(Data excerpts)
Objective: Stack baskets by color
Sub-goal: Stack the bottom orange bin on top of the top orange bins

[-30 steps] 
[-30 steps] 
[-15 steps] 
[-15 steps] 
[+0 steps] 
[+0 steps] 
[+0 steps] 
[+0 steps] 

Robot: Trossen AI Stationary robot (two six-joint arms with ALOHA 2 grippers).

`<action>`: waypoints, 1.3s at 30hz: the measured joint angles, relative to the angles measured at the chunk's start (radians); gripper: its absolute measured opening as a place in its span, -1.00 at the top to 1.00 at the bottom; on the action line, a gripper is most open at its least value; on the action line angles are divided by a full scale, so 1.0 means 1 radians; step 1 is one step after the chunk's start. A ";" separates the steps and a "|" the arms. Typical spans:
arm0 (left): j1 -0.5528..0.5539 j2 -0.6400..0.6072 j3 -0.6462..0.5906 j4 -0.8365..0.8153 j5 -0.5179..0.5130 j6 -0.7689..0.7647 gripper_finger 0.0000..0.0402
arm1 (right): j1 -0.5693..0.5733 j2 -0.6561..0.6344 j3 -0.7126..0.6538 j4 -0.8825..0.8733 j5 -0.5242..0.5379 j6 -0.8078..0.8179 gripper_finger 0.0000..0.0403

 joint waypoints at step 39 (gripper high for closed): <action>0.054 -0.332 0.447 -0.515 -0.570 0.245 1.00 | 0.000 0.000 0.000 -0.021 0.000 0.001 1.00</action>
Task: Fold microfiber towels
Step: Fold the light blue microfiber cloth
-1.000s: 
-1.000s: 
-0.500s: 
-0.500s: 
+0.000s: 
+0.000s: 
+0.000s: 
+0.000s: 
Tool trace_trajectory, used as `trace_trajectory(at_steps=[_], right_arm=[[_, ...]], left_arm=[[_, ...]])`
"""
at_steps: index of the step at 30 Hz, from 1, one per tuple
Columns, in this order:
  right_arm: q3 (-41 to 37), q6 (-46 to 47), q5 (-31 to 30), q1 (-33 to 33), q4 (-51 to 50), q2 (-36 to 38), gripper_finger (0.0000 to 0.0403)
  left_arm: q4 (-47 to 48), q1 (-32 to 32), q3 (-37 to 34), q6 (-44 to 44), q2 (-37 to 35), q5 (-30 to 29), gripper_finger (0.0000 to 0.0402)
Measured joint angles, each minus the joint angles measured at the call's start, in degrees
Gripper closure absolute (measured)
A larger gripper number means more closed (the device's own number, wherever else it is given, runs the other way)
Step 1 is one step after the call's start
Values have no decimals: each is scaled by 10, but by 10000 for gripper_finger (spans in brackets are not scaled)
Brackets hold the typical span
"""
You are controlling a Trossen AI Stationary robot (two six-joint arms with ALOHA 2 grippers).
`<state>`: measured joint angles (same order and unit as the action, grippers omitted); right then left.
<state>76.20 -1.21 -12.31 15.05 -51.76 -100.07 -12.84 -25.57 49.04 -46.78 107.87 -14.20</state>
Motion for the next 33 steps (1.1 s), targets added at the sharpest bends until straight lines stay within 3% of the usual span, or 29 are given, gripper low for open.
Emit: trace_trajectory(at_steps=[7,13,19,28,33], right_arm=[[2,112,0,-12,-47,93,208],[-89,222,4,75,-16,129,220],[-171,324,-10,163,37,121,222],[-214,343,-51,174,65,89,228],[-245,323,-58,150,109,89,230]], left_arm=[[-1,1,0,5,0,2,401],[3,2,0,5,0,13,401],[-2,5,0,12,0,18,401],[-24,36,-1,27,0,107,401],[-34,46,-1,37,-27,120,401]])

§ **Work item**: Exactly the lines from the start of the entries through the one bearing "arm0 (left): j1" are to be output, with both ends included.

§ **Output below**:
Objective: Stack baskets by color
Sub-goal: Stack the bottom orange bin on top of the top orange bins

[-30 steps] 
[-30 steps] 
[-15 steps] 
[-15 steps] 
[+0 steps] 
[+0 steps] 
[+0 steps] 
[+0 steps] 

Robot: Trossen AI Stationary robot (two six-joint arms with ALOHA 2 grippers).

`<action>`: waypoints, 1.3s at 30hz: the measured joint angles, relative to the angles measured at the chunk's start (radians); gripper: its absolute measured opening as a place in its span, -1.00 at the top to 1.00 at the bottom; on the action line, a gripper is most open at its least value; on the action line angles are divided by a full scale, so 1.0 means 1 radians; step 1 is one step after the chunk's start. A ";" separates the steps and a "|" the arms. Typical spans:
arm0 (left): j1 -0.5528..0.5539 j2 -0.6400..0.6072 j3 -0.6462..0.5906 j4 -0.8365..0.8153 j5 -0.5179..0.5130 j6 -0.7689..0.7647 gripper_finger 0.0000..0.0402

The exercise is finished.